“嗯?”
紀臣看著這個小家夥眼中複雜的情緒,心裏不由得也嘀咕起來。
這小子最近的精神狀態似乎是有一點不太穩定。
這是又想起什麽來了。
“小舅舅,你可真是……真是個大聰明。”
應時序舔舔唇捏著手中紫砂茶杯,很快心中興奮開心的感覺又被擔憂代替了。
上一世顏清頌那樣絕望地在自己麵前自殺,她真的還會原諒自己嗎?
“我聰不聰明我是不知道,但是你指定是有點毛病了。”
紀臣放下手中的茶杯看著此時又突然眉頭緊鎖的應時序,還想問什麽,但是看著這個家夥情緒大起大落的,無奈地搖搖頭起身走回自己辦公桌。
這個年紀的少年果然一談到感情,就是這副魂不守舍的樣子。
應時序回過神看著紀臣已經去忙自己的了,有點不好意思地摸摸脖子,坐回輪椅上準備出去。
“我看你還是先研究一下應家的事情,既然知道這個丫頭沒有問題,那就趁早解決,你回學校的事情準備的差不多了吧?”
紀臣看著小家夥到了門邊,抬起頭若有所思地問道。
“沉屙宿疾,哪是三兩下就能解決的。我不想去警校了。就去駱煙姐姐的學校吧。”
應時序剛想開門就聽到了紀臣的話,想了想,似乎是做了一個非常大的決定,長長吐出一口氣說道。
“什麽?你之前不是玩命要去追你父親的腳步嗎?怎麽勸你都不聽,現在怎麽突然改變主意了?”
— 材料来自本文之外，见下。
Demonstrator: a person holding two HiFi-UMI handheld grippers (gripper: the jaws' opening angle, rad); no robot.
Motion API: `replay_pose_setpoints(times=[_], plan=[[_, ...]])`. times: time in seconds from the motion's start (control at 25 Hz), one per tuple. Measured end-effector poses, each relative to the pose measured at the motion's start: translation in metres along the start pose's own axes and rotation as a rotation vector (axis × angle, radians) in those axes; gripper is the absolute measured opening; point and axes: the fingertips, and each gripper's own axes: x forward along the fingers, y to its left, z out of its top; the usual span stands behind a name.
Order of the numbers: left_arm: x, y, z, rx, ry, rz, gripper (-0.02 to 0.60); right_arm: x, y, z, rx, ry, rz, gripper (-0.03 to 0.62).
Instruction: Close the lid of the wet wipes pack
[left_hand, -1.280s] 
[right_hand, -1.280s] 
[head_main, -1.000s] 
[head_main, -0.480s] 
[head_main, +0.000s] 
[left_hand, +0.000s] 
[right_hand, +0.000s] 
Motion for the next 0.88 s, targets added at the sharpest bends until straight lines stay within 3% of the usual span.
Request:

紀臣驚愕地看著門口已經離開的小家夥,他沒有得到想要的答案,但是心底隱隱有了猜測。
這個孩子似乎真的有些不一樣了。
不過這樣也好。
顏清頌被駱煙拉著在院子裏打雪仗,此時正蹲在雪人身邊擦鼻涕。
“怎麽樣,有沒有開心一些。”
駱煙丟了一個雪球過來,看著小家夥紅撲撲的小臉笑著問。